WHAT IS NEEDED
The answer should be one number: the count of lines in the listing below with "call" in them.
Top of RAW DATA
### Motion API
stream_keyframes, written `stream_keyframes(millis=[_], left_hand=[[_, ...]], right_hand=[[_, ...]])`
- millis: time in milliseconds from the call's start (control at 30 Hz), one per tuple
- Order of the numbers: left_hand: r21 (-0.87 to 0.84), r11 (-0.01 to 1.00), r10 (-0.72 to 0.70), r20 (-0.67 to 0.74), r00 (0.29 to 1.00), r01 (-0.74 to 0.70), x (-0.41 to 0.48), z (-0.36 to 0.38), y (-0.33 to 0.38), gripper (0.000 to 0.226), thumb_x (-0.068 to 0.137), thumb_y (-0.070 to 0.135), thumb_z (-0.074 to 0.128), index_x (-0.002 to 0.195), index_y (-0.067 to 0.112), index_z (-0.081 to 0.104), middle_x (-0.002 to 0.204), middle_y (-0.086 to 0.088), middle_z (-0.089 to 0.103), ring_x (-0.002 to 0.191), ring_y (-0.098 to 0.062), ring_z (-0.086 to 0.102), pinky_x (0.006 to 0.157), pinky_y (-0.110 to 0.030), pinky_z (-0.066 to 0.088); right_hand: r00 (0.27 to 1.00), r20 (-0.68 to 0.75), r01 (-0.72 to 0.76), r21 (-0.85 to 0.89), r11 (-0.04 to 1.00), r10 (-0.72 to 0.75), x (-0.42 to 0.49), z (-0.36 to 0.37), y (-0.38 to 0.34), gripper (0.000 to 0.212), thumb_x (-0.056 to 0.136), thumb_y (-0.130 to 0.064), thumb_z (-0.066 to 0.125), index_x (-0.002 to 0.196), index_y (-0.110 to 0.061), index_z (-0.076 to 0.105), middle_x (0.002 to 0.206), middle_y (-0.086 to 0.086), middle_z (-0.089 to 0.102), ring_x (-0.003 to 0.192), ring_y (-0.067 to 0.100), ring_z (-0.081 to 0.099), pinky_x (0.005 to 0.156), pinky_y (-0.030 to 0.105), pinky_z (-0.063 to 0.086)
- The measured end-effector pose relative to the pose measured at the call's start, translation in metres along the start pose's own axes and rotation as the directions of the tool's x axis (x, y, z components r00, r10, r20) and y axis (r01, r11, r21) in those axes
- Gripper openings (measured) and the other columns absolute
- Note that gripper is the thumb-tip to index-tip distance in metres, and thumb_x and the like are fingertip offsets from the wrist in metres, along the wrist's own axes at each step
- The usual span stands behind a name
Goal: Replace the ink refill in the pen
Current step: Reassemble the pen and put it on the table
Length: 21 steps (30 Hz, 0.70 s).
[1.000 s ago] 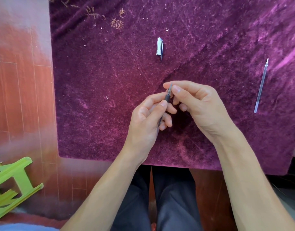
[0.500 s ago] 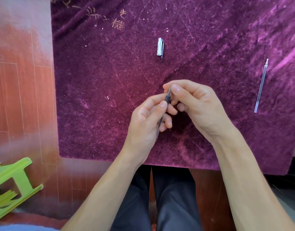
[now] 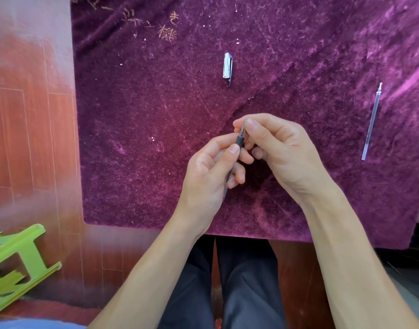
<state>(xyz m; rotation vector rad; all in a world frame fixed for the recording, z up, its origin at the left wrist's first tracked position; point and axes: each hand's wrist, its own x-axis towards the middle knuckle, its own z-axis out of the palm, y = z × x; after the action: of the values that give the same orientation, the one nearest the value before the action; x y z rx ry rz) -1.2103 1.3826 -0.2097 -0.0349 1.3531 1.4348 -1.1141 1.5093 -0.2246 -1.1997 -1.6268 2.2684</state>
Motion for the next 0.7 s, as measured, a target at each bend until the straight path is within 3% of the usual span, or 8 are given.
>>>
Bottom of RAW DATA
EXERCISE SOLUTION
2